Increasing demand for renewable energy sources

Declining costs as conversion technologies improve
Government incentives and mandates supporting bioenergy
More efficient crops and processes for growing biomass

While there are limits on the total share of energy that can come from biomass, it has the potential to provide a much greater proportion of energy needs than it currently does. With the right policies and incentives, biomass could help significantly reduce fossil fuel usage across electricity, heating, and transportation. Continued technology improvements and cost declines will further aid the expansion of biomass energy globally.

Conclusion

Biomass is renewable organic material from living or recently living plants and trees. It includes wood, agricultural waste, sugar crops, and algae.
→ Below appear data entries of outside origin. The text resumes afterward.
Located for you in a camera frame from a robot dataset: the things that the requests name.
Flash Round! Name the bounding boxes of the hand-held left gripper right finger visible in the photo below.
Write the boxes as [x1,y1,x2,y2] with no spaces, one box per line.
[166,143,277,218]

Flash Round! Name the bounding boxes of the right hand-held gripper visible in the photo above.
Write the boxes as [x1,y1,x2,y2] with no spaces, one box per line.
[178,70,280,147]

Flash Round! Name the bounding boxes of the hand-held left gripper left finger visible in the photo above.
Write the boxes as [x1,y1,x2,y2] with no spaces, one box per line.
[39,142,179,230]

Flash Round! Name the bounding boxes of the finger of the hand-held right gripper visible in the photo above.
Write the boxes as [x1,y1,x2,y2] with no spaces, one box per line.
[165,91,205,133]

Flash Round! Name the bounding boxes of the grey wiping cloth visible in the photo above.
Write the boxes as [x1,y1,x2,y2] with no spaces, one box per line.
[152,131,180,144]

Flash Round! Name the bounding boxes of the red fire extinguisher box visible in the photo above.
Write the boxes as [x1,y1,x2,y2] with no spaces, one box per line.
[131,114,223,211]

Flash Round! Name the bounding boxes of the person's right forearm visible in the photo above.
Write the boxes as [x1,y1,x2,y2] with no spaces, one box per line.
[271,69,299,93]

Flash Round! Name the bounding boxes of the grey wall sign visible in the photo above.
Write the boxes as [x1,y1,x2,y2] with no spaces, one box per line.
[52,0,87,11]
Biomass is an alternative energy source to fossil fuels that reduces greenhouse gas emissions and our dependence on non-renewable energy sources.

The main advantages of biomass are that it is renewable, sustainable, and widely available. It can be converted into electricity, fuels like ethanol and biodiesel, and heat for homes and businesses. Key disadvantages are low energy density compared to fossil fuels, high transportation costs, and air pollution from burning some types of biomass.

Methods to convert biomass into useable energy include direct combustion, thermal conversion, anaerobic digestion, and fermentation. Biomass power plants generate electricity to power homes and businesses. Converting biomass to liquid fuels can be used to power vehicles and machinery. Biomass can also provide heat via district heating systems and residential wood pellet boilers.

As we move to reduce fossil fuel use and carbon emissions, biomass will play an increasing role in the global energy mix. With sustainable sourcing and management, biomass can provide a renewable, low carbon substitute for coal, oil and natural gas.